Received: 13-Jun-2024, Manuscript No. JCRB-24-25992; Editor assigned: 17-Jun-2024, Pre QC No. JCRB-24-25992 (PQ); Reviewed: 01-Jul-2024, QC No. JCRB-24-25992 (R); Revised: 09-Jul-2024, Manuscript No. JCRB-24-25992 (R); Published: 18-Jul-2024, DOI: 10.35248/2155-9627.24.S20.001

Introduction

Dose-Finding (DF) trials, in Phase I clinical trials, have been fraught with challenges in striking the balance between inducing response/activity and minimizing toxicity.

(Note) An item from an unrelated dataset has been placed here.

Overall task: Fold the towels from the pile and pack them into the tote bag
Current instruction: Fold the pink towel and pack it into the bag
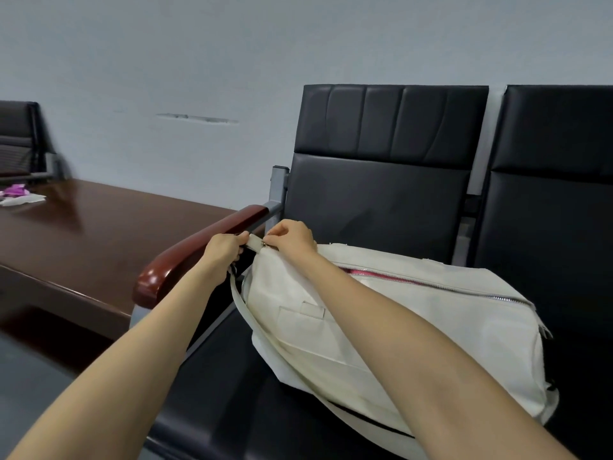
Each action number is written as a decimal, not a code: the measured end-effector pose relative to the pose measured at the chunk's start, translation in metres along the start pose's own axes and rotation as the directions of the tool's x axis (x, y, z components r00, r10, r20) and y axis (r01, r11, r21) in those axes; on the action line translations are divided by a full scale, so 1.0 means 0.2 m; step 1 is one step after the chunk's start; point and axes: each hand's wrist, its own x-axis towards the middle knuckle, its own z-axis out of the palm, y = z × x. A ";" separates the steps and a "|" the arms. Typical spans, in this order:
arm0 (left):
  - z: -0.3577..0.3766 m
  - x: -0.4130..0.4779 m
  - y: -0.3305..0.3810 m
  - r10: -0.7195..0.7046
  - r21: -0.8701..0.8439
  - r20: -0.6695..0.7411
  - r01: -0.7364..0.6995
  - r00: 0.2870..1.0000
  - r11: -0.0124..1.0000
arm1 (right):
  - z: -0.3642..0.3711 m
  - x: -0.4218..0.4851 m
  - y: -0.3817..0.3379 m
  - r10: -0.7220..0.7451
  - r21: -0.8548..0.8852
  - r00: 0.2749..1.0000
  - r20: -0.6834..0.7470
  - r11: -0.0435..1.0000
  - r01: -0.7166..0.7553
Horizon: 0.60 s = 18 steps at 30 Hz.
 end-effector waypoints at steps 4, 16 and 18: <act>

The Traditional Escalation Rule (TER), also known as the “3+3” design, while easy to implement, has been criticized for ignoring accumulated information on z dose-toxicity. Continual Reassessment Methods (CRM), which use a sequential update scheme, address the shortcomings of TER by assuming a structure on a dose-toxicity curve and employing a Bayesian framework to re-evaluate the dose-toxicity profile and make decisions as the trial observations accumulate.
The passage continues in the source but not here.